- _Description of the task_: Go through the records and show each line where the word "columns" occurs.

#### The records

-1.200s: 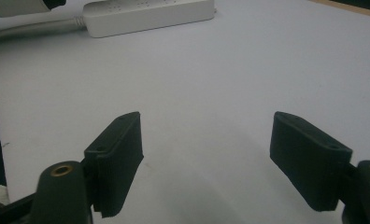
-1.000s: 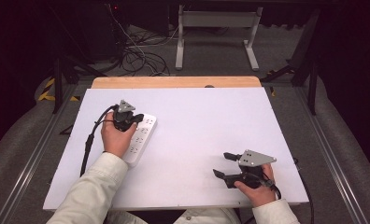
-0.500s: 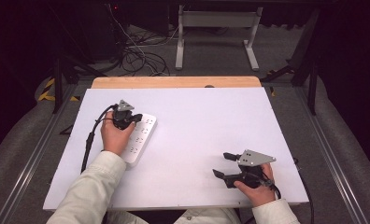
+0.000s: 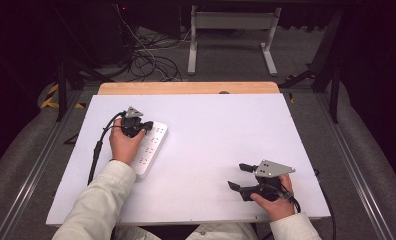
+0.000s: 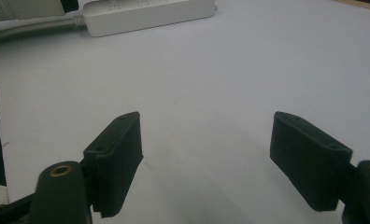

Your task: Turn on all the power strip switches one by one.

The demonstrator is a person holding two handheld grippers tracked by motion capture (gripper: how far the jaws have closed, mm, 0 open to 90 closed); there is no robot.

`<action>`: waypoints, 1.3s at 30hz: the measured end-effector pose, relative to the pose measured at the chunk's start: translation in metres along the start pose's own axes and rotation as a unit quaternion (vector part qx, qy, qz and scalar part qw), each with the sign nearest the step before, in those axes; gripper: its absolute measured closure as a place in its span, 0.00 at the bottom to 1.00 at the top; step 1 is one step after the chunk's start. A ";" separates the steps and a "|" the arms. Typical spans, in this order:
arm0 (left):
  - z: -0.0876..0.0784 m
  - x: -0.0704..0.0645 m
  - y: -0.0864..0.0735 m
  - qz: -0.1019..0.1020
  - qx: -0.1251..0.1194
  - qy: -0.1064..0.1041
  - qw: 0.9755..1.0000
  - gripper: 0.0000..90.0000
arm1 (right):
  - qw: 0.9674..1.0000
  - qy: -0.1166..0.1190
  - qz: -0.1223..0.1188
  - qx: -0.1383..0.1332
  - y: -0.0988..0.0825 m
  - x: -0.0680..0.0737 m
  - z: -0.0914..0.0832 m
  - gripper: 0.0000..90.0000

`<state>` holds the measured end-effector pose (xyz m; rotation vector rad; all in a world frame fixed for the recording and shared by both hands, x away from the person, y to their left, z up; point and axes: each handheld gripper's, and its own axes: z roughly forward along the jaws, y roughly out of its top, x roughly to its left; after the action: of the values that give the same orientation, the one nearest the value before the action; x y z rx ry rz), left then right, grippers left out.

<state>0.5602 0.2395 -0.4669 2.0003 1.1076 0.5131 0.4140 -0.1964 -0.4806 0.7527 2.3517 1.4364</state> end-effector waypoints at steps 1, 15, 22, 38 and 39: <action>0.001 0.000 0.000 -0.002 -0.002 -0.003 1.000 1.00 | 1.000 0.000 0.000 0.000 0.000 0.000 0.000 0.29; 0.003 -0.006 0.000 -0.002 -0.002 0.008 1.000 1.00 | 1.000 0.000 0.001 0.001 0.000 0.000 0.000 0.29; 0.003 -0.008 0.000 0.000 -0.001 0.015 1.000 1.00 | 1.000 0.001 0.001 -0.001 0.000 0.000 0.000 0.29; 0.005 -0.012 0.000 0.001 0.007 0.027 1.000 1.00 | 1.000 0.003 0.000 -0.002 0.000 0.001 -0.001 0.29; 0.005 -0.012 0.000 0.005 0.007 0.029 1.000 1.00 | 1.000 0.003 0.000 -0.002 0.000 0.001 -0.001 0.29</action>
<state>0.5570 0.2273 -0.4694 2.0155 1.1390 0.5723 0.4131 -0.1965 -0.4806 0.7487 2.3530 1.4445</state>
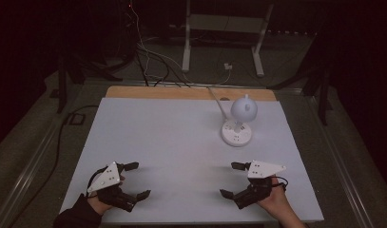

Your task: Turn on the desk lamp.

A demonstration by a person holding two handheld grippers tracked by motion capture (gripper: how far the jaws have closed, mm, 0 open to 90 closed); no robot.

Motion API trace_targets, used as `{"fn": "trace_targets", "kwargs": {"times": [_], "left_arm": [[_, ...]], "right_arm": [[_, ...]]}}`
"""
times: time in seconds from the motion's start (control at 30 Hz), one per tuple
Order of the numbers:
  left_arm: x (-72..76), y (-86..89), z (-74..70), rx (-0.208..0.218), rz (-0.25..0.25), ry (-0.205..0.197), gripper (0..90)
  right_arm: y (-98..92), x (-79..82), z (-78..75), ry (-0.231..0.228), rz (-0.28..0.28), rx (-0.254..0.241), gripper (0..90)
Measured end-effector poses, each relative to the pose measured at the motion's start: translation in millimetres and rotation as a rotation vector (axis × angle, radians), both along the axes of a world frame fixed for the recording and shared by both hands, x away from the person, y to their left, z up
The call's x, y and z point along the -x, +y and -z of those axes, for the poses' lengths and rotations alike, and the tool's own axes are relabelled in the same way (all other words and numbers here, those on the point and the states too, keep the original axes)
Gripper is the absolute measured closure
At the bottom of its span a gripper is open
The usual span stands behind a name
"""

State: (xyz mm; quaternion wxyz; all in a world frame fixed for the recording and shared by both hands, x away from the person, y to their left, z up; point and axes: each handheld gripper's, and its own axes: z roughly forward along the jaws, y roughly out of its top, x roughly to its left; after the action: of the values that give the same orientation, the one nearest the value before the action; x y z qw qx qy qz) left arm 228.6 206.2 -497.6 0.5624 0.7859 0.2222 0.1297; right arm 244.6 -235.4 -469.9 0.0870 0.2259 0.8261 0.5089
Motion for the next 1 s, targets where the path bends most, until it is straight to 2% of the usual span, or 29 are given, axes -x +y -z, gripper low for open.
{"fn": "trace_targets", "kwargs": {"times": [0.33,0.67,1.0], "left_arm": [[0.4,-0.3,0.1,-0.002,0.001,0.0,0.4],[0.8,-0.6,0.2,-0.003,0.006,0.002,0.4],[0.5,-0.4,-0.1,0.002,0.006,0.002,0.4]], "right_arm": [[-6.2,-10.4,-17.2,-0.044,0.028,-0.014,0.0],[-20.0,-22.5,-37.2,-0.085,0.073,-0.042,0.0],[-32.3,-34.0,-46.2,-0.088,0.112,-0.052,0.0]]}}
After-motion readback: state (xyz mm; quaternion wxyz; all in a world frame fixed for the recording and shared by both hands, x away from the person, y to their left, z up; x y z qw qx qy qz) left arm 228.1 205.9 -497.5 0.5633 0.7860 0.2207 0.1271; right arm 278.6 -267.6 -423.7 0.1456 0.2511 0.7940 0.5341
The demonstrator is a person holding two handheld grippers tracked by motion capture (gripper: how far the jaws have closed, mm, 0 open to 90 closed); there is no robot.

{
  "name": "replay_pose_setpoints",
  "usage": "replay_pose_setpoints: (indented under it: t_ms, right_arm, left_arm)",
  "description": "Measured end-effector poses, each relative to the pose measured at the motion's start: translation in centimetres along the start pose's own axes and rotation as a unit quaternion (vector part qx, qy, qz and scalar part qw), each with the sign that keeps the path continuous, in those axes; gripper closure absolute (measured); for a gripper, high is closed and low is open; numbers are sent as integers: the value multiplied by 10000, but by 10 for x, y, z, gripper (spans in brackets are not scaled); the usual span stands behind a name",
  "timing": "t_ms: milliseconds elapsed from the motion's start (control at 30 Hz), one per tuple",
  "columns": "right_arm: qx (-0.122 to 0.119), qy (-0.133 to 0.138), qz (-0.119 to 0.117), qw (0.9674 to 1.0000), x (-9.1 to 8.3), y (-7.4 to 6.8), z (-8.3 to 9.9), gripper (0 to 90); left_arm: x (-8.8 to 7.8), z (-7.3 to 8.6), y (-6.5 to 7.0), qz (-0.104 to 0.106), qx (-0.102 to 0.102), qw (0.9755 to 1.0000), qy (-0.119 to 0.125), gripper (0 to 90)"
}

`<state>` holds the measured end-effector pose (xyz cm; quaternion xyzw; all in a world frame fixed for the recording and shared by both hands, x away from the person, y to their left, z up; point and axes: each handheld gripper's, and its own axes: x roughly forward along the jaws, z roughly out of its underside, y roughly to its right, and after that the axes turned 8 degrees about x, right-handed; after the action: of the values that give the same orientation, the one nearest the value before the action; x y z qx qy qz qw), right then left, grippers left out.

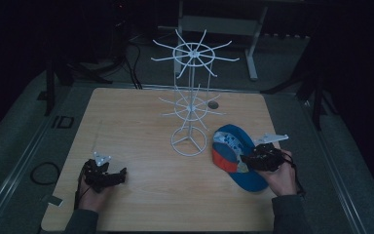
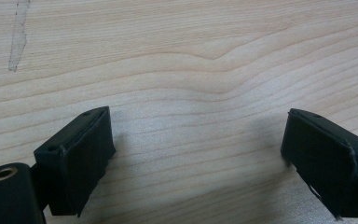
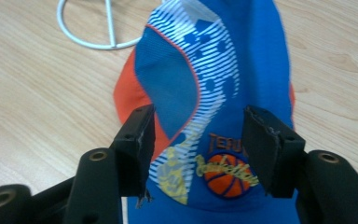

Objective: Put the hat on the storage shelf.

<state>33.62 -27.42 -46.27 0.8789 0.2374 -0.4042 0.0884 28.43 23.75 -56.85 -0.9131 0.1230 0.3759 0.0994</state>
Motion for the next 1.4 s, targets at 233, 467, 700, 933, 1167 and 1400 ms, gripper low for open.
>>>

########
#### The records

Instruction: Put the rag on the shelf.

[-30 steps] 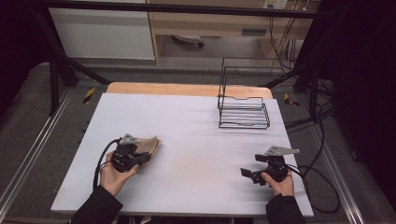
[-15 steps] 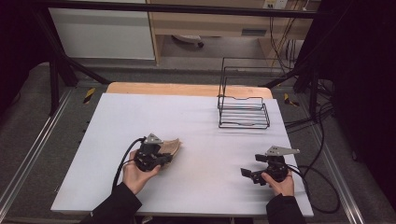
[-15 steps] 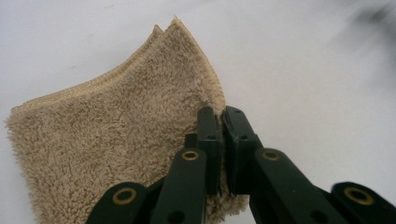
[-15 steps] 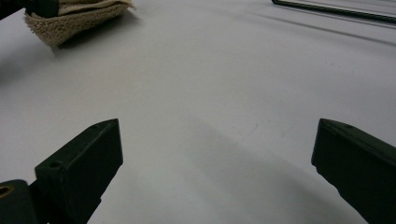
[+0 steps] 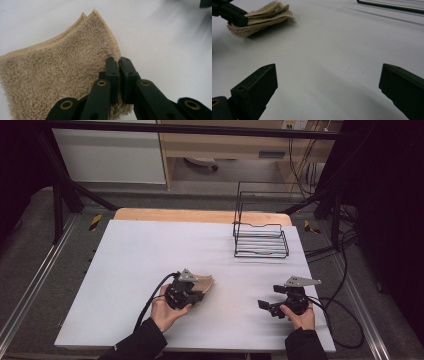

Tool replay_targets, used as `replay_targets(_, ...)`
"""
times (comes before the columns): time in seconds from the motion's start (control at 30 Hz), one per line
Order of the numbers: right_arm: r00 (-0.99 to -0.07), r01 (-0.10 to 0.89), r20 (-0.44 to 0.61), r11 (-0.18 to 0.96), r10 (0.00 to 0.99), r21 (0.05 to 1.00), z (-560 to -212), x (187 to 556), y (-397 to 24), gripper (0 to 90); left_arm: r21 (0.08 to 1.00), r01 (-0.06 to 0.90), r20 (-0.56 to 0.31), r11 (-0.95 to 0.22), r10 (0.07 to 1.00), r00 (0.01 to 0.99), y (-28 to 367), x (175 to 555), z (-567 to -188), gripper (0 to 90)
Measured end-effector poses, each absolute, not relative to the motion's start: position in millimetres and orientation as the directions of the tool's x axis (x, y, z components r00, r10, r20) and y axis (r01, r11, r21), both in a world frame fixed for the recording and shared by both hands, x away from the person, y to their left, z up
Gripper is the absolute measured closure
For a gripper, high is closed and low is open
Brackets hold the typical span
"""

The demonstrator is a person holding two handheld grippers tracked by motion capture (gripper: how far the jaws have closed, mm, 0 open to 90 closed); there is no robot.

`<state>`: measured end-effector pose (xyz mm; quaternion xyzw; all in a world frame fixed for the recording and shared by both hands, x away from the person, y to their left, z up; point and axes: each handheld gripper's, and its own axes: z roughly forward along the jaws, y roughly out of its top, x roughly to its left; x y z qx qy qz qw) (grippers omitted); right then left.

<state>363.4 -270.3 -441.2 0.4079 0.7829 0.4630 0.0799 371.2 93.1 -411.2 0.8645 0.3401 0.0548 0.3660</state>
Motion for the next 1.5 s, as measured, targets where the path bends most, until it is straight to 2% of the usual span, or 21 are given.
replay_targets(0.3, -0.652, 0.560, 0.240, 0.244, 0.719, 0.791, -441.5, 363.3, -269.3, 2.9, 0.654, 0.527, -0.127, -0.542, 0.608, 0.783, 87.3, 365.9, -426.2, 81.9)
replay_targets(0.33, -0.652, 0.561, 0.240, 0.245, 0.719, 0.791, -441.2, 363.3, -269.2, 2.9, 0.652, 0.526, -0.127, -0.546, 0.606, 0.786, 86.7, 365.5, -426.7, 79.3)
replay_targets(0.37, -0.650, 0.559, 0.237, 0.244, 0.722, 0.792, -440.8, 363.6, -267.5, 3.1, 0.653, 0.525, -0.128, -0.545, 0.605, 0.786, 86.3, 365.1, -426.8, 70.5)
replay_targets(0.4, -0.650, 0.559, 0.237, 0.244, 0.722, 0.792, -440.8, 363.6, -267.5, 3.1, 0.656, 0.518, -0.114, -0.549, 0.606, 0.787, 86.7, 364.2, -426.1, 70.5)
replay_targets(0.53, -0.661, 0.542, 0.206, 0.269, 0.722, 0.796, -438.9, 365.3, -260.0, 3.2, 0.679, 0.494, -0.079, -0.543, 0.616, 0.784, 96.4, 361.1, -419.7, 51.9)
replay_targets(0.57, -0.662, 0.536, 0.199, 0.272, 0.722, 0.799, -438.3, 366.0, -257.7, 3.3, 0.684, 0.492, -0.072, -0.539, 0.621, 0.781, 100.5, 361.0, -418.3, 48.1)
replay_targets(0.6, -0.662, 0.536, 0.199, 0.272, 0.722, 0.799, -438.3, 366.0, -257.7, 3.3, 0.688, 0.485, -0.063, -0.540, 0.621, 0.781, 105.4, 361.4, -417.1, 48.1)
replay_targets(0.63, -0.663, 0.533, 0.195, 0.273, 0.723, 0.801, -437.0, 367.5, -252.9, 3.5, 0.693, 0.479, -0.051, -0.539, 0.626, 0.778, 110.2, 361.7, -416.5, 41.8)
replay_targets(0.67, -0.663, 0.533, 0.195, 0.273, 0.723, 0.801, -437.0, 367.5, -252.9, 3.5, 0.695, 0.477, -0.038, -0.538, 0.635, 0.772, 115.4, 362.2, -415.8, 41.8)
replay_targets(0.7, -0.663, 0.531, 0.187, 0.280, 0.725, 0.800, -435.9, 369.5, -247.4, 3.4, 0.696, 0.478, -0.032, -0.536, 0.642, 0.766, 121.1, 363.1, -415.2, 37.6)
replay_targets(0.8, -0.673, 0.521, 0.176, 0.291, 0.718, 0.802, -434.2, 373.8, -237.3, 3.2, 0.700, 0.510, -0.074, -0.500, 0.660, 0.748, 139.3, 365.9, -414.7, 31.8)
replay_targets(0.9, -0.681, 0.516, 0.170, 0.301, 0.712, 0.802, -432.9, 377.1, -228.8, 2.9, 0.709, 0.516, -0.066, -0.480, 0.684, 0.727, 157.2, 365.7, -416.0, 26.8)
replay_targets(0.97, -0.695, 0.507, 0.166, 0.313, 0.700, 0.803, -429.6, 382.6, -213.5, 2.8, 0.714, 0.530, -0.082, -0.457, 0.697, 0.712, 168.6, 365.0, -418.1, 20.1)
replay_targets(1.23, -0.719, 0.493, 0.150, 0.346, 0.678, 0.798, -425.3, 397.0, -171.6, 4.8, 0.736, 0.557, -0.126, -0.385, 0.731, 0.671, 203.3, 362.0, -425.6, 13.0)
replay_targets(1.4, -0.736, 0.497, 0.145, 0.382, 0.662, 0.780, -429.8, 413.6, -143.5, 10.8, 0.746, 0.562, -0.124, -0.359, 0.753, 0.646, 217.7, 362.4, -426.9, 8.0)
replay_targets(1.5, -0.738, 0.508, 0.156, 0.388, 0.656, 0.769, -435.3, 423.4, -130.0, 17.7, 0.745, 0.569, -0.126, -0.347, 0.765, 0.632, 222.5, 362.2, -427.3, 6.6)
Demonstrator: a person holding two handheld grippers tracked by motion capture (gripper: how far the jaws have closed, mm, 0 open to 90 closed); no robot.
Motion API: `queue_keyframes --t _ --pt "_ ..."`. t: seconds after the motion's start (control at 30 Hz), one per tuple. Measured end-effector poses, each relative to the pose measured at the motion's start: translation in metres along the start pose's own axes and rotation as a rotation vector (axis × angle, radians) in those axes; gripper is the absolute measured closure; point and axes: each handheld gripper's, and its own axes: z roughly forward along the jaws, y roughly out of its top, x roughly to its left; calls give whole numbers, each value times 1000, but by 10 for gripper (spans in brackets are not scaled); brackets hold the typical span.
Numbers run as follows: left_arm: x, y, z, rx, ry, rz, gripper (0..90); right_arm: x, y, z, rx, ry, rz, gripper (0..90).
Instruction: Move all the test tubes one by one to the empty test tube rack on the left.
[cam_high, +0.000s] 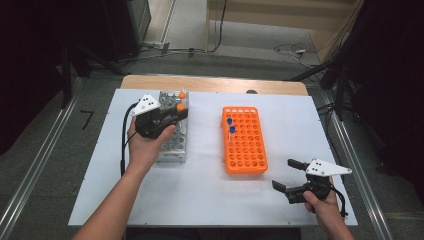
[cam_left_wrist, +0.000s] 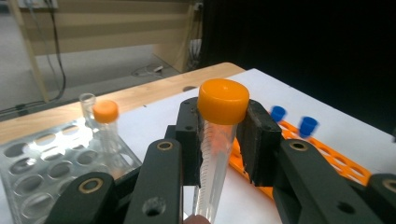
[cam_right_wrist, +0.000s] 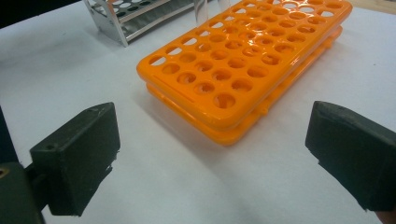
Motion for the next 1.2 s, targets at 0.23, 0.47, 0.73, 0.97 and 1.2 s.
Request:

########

- _Reply_:
  "columns": "right_arm: qx (-0.122 to 0.119), qy (-0.133 to 0.138), qz (-0.119 to 0.117), qw (0.9674 to 1.0000), x (-9.1 to 8.3), y (-7.4 to 6.8), z (-8.3 to 9.9), gripper (0 to 90); left_arm: x (-8.8 to 7.8), z (-7.3 to 8.6), y (-6.5 to 7.0), qz (-0.104 to 0.106), qx (-0.102 to 0.102), qw (0.9755 to 1.0000), qy (-0.119 to 0.125), gripper (0 to 90)"
times (comes before the columns): time in seconds from the motion's start (control at 30 Hz), one per line

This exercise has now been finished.